Think of the ancient Middle East as the first data point in understanding the story of humans, together.

This is the beginning of us.

What are the ideals and ambitions, the rules and tools, the material and conceptual breakthroughs necessary to forge a collective identity and life? How does “me” become “us”—and how fragile or resilient is that sense of unity? We live in a time when these questions have fresh urgency. But at the Oriental Institute of the University of Chicago, we know these are the very same questions that humans confronted thousands of years ago, when they first built lives together in the ancient Middle East, giving rise to the world’s first villages, cities, and empires. Understanding how these people interacted with and depended on each other then, offers us new ways to understand who we are now—and who we can be.

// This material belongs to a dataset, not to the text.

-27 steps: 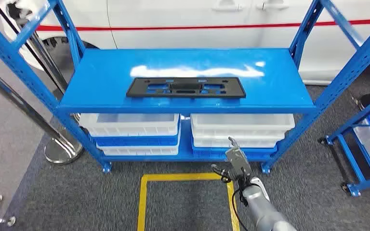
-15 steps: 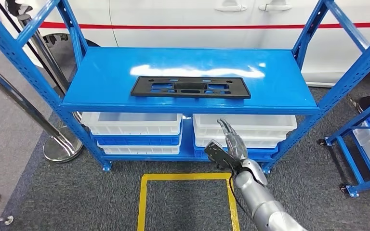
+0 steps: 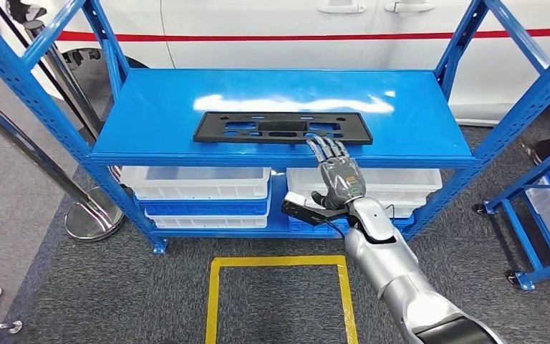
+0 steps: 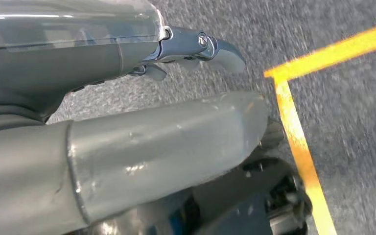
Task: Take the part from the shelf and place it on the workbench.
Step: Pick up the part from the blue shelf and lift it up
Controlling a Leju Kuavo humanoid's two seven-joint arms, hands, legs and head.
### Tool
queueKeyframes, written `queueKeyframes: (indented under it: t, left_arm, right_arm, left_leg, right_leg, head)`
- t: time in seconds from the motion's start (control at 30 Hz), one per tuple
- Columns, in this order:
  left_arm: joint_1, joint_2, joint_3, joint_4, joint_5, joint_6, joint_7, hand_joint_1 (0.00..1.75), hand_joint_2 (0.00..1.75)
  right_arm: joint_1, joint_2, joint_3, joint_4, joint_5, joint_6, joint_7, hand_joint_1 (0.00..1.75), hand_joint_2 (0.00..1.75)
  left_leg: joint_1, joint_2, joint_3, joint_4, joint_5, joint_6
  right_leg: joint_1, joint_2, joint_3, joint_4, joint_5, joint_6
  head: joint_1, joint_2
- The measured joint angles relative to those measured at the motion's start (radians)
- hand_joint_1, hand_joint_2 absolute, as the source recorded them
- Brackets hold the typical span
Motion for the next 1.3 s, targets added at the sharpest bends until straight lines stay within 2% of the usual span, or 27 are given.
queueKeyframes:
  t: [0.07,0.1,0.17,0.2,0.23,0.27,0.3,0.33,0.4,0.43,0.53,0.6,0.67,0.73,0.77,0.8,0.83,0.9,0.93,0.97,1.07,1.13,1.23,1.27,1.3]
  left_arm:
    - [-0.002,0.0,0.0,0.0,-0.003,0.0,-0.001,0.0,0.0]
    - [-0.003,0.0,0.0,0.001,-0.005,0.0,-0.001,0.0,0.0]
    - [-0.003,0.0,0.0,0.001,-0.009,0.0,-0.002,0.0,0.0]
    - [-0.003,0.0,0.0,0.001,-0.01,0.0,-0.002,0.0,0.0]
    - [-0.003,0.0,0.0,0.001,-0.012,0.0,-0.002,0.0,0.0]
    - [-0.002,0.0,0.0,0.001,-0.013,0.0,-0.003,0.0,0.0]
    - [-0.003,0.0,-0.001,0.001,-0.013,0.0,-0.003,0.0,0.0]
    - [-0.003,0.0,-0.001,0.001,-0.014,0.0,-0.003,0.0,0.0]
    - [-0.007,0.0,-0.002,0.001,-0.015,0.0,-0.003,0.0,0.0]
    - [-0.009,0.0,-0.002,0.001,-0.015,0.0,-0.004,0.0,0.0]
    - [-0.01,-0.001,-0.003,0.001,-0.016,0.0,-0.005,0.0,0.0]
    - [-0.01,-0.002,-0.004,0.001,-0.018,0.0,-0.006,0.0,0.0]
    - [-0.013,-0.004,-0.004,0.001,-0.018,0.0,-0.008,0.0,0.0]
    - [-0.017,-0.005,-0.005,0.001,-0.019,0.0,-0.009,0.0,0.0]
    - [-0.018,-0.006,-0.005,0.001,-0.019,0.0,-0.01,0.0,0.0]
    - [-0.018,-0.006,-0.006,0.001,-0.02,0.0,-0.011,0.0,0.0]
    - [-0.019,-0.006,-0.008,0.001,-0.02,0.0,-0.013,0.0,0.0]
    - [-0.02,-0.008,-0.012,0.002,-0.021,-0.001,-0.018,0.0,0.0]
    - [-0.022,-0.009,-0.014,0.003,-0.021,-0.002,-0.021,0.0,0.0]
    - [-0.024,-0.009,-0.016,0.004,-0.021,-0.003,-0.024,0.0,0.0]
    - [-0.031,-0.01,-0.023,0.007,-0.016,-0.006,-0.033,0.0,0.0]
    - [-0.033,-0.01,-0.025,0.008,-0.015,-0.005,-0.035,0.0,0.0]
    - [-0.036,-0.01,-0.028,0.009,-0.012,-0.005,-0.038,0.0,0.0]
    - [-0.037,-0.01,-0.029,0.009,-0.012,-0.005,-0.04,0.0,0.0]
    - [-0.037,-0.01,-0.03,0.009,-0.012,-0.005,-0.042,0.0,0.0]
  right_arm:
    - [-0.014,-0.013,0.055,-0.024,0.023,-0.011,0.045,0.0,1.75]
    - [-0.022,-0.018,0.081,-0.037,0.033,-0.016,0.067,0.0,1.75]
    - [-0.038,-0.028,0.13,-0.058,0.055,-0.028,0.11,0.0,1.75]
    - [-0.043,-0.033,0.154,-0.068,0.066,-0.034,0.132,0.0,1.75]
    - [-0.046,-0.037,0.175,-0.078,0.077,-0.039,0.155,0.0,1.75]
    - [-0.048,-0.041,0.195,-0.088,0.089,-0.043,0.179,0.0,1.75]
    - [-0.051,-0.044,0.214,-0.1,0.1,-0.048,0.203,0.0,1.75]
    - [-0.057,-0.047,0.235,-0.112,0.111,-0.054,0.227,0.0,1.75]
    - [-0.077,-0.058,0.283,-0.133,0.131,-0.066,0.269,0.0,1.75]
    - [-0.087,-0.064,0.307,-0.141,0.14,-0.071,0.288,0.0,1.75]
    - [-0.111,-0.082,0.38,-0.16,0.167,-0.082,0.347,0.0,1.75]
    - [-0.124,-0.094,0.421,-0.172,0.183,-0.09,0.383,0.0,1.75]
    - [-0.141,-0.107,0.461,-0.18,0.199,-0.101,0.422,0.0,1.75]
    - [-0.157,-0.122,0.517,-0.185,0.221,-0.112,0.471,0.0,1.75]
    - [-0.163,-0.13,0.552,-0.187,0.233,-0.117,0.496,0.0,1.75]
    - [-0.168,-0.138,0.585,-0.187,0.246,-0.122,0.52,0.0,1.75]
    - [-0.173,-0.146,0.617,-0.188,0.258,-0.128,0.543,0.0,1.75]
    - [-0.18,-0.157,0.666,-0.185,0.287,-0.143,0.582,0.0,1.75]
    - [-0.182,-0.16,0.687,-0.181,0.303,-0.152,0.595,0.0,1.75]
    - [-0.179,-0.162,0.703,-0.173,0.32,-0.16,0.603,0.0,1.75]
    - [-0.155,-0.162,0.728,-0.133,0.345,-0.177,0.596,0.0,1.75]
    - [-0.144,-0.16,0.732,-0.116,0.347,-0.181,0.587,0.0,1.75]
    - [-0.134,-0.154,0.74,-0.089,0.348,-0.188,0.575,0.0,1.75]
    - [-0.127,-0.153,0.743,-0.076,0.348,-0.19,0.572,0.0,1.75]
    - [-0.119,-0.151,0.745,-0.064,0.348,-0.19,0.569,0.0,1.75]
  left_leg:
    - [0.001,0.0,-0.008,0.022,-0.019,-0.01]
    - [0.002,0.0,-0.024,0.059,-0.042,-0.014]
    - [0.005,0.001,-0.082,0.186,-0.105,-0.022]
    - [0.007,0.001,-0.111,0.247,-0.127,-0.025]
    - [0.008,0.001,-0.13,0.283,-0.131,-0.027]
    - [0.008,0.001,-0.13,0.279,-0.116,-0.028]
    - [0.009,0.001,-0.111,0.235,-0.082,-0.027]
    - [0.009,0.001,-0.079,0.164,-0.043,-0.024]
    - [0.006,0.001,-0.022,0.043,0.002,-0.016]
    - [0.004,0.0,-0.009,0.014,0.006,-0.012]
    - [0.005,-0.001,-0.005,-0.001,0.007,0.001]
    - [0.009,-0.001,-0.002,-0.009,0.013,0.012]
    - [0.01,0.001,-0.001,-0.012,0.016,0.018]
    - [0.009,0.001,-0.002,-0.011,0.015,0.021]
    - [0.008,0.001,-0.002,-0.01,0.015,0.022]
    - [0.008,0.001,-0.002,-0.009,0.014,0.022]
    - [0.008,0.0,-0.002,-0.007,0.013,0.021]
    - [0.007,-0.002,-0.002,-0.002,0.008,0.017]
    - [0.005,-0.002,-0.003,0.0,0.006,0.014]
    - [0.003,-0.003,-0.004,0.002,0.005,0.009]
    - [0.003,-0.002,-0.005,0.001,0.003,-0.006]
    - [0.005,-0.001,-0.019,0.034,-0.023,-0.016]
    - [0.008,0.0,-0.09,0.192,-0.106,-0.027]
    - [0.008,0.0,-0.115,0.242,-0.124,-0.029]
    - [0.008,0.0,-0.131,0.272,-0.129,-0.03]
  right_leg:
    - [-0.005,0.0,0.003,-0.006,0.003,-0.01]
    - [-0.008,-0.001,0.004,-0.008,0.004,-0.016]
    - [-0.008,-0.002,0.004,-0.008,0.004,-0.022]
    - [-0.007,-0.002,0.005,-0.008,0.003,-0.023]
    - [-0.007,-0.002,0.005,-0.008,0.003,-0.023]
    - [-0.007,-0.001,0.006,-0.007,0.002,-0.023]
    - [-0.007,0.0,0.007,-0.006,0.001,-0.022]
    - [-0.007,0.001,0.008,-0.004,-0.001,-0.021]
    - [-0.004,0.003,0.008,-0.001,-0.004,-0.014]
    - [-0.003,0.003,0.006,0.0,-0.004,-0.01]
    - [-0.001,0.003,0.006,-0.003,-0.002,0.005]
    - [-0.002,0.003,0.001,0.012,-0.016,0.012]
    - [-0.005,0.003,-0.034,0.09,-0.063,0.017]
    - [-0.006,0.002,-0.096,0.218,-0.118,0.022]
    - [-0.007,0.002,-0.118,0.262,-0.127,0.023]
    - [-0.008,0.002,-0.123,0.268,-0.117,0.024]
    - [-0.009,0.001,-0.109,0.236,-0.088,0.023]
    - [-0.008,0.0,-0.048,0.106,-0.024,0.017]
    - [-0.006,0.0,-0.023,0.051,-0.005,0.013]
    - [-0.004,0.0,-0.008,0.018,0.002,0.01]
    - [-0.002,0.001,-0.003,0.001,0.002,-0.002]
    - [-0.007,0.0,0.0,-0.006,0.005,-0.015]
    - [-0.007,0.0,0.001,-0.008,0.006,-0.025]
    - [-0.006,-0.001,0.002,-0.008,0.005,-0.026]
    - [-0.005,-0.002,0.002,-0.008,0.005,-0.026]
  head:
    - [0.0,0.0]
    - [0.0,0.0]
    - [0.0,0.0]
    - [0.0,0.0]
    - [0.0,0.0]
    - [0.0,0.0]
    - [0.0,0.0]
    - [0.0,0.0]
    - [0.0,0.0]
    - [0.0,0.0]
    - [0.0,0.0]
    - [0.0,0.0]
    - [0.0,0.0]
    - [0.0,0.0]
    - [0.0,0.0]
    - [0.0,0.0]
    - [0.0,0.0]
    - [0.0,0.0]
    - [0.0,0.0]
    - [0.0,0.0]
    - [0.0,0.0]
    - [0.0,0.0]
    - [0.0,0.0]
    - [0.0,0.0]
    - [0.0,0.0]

Our purpose involves us in the task of recovering a great group of lost civilizations.

James H. Breasted, OI Founder
James H. Breasted at his desk in Haskell Hall
James H. Breasted at his desk in Haskell Hall

In 1919, James Henry Breasted founded the OI at the University of Chicago with a radical idea. He insisted that who we are—how we live as humans together—began not in Greece or Rome, but rather in the complex civilizations that emerged in an area of the ancient Middle East that he vividly named “The Fertile Crescent.” Breasted was appointed as faculty in 1894 by William R. Harper, the first president of the University of Chicago, and received financial support and encouragement from John D. Rockefeller, Jr., for the founding of the OI.

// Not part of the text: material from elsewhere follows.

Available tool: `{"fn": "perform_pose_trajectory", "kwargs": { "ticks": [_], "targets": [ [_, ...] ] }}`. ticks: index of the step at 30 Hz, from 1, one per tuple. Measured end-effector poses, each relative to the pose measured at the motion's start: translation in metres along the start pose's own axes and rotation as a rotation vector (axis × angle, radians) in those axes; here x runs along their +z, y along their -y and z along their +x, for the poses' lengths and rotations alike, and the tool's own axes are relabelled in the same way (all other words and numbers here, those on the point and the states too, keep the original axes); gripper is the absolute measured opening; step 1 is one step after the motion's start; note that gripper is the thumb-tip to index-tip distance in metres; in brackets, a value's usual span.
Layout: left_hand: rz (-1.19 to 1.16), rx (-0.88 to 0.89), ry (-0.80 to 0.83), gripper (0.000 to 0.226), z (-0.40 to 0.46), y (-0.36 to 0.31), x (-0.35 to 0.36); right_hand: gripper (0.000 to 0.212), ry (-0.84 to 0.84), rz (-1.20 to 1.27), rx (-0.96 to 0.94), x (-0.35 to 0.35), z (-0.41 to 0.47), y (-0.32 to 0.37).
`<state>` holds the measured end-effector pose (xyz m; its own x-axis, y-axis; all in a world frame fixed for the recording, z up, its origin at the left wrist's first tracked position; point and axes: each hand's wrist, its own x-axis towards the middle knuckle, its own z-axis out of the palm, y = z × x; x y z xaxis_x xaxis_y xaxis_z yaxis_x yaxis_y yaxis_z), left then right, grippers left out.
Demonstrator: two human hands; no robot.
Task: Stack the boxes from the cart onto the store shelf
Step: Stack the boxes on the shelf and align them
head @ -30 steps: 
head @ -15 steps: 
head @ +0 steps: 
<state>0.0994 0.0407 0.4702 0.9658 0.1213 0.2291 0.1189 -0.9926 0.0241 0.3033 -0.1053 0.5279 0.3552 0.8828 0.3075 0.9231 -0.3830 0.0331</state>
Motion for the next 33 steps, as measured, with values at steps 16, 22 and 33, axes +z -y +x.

The OI has led a century of excavations and research projects throughout the Middle East, many of which continue today in countries including Egypt, Iraq, Turkey, and Afghanistan. The comprehensive and rigorous work of OI scholars deciphers ancient languages; reconstructs histories, literatures, and religions of long-lost civilizations; and creates transformative dictionaries that serve as cultural encyclopedias essential to our understanding of the ancient world.